Citizens taking action ~ Vancouver, Lower Mainland, and beyond.


Thursday, December 22, 2011

Occupy Recycling!

The 1% are trying to steal recycling from the rest of us. We can't let them have it.

First, they took the word. The 1% are pushing for a legal definition that would include burning (using throw-away products and packaging as fuel) rather than turning them into new products and packaging. We in the 99% know that recycling is really all about slowing down entropic flow, not speeding it up.

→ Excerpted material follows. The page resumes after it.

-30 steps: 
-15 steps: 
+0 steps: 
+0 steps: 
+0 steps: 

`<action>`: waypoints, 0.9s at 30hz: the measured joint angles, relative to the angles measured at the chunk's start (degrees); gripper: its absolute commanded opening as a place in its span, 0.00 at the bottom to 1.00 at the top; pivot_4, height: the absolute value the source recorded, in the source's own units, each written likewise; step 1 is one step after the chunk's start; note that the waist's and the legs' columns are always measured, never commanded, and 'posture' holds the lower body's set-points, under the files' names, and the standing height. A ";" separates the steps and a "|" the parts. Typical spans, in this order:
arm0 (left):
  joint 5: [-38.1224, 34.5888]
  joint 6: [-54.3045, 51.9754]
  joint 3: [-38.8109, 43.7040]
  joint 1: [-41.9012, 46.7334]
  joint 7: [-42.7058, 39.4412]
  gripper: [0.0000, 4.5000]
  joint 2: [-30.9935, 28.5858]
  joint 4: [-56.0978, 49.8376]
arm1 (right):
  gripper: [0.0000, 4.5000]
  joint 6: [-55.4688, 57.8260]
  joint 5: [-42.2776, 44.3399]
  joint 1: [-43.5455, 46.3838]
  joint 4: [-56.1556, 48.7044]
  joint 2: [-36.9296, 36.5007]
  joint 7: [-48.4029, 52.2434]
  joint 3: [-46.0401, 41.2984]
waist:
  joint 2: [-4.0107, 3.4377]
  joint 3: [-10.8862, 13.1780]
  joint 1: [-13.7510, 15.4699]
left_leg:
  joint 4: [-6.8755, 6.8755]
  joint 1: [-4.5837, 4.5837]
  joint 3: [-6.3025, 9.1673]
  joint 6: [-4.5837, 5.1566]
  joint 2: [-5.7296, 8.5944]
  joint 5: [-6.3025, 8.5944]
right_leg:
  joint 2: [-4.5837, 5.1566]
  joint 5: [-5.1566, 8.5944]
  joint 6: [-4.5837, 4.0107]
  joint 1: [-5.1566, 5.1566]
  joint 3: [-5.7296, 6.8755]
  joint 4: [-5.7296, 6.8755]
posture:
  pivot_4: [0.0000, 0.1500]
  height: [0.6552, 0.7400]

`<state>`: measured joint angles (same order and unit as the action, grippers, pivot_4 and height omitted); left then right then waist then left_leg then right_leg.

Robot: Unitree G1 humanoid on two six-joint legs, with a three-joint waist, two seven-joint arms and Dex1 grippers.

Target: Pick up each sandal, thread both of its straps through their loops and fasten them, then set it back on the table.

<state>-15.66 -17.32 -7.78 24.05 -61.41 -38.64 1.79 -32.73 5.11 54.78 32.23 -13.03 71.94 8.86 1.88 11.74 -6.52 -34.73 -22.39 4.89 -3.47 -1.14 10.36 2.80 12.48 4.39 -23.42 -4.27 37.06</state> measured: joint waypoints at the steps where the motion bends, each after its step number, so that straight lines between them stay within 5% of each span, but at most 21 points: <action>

Next, they are taking the community economic development and the consciousness raising opportunities. The 1% are pushing our communities to adopt single stream recycling, where consumers don't have to think and machines do the work instead of people, and the materials are suited only to nourish dirty industry in China instead of potential clean industries right here in our communities.

But the 99% are fighting back. Wastepickers of Colombia, we celebrate your victory! We will work with you to take back our vision of recycling.

We demand access to the resources that the 1% of Big Garbage, Big Oil and Big Brands have stolen from the earth. We will not stand by as they try to blow them up into the atmosphere in the name of "recycling" and "Extended Producer Responsibility."

Tuesday, December 20, 2011

Pele-Mele -- fast and sloppy

After 6 weeks of intensive French language training here in Montreal, I'm now spending my days reading in French about the way waste is done here.
The bad news is that I can't recycle. The municipal collection system serving this city is a Single-Stream recycling program. They market it as "collecte selective pele-mele." This certainly captures the sanctioned carelessness of it all.
Green boxes sit in the slush, overflowing with everything that somebody thinks "ought" to be able to be recycled. It gets pitched into the back of a packer truck. You can hear the glass shattering.
I have not put out our box yet. I am returning glass beer bottles to the Depanneur where we buy them. Meanwhile, I'm saving up paper. I'm stuffing it into the paper bags that my flour comes in. My hope is that when I eventually have to put the box out to be hauled away, the paper will stay bundled when it lands on the tipping floor at the centre de tri and end up in a paper bale. They claim to have a market for milk cartons, so I put them in there too.
However the two daily French language free papers (24 Heures and Metro) are stacked in the pantry. I tear out sheets to wrap the compostable food scraps from the kitchen that I have no choice but to set out in a mandatory black plastic bag on the curb.